Sebagai tanggapan, China mengusir sejumlah koresponden Amerika dengan outlet-outlet utama AS dan meminta empat organisasi media AS untuk menyerahkan rincian tentang operasi mereka di China.

Washington pada bulan Mei juga memperkenalkan peraturan baru yang membatasi pemberian visa kepada mahasiswa pascasarjana China yang diyakini memiliki hubungan dengan militer China.


7. Huawei

Huawei (Foto: Huawei)

Perusahaan teknologi China Huawei ditambahkan ke "daftar entitas" Departemen Perdagangan AS pada tahun lalu karena masalah keamanan nasional, di tengah tuduhan dari Washington bahwa mereka melanggar sanksi AS terhadap Iran dan dapat memata-matai pelanggan, tuduhan yang dibantah Huawei. Daftar ini sangat mengurangi aksesnya ke komponen dan pasokan penting dari pemasok AS.

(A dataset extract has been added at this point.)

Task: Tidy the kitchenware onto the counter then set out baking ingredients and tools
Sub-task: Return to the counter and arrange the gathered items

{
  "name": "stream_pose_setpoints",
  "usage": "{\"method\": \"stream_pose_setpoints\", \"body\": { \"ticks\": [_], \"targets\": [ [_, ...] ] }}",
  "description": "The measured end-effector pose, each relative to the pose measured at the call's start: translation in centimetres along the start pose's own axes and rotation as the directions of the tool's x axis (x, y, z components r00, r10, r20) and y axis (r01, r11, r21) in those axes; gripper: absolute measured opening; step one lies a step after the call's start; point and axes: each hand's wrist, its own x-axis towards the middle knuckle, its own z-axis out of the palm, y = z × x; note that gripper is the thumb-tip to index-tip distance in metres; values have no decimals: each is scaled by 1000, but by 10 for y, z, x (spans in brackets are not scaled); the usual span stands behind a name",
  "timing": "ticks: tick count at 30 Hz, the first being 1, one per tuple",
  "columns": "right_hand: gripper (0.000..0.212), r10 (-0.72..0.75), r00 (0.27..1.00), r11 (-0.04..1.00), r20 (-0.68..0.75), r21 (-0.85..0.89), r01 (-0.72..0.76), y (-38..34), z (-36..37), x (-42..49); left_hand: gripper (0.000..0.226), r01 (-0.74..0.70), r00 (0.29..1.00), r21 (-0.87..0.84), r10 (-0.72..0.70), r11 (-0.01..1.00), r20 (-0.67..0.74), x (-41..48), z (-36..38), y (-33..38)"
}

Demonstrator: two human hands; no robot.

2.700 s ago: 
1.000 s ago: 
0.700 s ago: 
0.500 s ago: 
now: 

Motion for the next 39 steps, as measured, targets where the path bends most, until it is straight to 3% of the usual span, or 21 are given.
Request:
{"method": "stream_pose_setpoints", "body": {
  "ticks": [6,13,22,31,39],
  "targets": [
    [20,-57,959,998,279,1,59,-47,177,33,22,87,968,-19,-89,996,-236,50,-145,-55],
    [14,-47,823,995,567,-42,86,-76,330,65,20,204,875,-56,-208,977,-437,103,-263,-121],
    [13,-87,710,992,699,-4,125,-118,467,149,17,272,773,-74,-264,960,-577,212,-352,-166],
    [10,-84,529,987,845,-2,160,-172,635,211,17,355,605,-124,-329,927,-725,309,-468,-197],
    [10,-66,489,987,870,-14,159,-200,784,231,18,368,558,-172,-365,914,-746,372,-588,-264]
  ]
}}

Huawei mengatakan Washington ingin menggagalkan pertumbuhannya karena tidak ada perusahaan AS yang menawarkan teknologi yang sama dengan harga yang kompetitif.

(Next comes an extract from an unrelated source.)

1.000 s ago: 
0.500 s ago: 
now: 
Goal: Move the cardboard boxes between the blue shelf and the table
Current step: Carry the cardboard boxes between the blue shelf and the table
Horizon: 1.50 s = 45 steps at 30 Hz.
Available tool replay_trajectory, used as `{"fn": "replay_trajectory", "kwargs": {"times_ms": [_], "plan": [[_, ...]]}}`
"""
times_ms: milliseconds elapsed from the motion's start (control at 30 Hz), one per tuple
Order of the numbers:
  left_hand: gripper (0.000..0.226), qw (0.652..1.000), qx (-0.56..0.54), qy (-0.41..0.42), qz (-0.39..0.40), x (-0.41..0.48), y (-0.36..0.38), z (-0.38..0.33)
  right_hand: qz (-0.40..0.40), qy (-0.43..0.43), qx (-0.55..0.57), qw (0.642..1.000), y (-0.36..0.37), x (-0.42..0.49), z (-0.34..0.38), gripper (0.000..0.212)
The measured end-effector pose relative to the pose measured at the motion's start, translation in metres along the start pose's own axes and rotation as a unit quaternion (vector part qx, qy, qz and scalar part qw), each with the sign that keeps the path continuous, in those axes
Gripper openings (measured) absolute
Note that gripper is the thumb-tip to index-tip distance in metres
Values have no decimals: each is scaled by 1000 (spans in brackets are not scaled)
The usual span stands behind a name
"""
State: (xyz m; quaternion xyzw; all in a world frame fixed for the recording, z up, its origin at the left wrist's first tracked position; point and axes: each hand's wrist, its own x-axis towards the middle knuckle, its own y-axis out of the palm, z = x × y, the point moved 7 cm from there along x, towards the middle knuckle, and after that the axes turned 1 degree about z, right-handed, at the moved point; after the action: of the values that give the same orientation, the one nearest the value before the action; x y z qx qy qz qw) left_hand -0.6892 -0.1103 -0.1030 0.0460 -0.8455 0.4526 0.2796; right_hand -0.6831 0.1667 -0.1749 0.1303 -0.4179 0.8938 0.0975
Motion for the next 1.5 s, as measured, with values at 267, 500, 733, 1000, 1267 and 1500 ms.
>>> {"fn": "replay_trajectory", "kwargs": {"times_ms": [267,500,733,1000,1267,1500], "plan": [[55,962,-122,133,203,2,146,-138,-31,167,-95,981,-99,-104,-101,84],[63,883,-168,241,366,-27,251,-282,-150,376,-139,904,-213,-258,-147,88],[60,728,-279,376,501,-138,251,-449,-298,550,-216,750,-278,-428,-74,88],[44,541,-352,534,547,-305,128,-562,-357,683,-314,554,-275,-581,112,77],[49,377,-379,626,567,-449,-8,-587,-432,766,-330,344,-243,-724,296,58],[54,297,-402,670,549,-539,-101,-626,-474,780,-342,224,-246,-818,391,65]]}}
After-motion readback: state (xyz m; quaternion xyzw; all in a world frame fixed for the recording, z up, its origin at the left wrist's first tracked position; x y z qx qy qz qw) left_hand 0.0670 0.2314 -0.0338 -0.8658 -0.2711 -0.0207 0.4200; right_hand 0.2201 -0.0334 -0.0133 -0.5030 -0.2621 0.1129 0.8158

Amerika Serikat telah berhasil mendorong negara-negara di seluruh dunia untuk menjatuhkan Huawei.


8. Nuklir Korea Utara

Pemimpin Korea Utara, Kim Jong-un berbicara selama pertemuan politbiro ke-13 dari Partai Buruh di lokasi yang dirahasiakan dalam gambar yang dirilis Senin (8/6/2020). Dalam pertemuan itu, Kim Jong-un juga membahas proyek-proyek ekonomi termasuk industri kimia. (Photo by STR / KCNA VIA KNS / AFP)

China berselisih dengan Amerika Serikat atas Korea Utara, meskipun mereka berdua ingin negara itu menyerahkan senjata nuklirnya. Washington menuduh China melanggar sanksi PBB terhadap Korea Utara, tegas pernyataan Beijing. 

China ingin mencabut beberapa sanksi, tetapi Amerika Serikat tidak setuju.

Pemimpin Korea Utara Kim Jong Un dan Trump telah bertemu tiga kali, tetapi gagal membuat kemajuan atas permintaan AS agar Pyongyang menyerahkan senjata nuklirnya dan tuntutan Korea Utara untuk mengakhiri sanksi.

Diplomat nomor dua di Departemen Luar Negeri, Stephen Biegun, mengatakan pada hari Rabu bahwa Washington dan Beijing masih bisa bekerja sama menentang pengembangan senjata pemusnah massal Korea Utara meskipun ada ketegangan saat ini.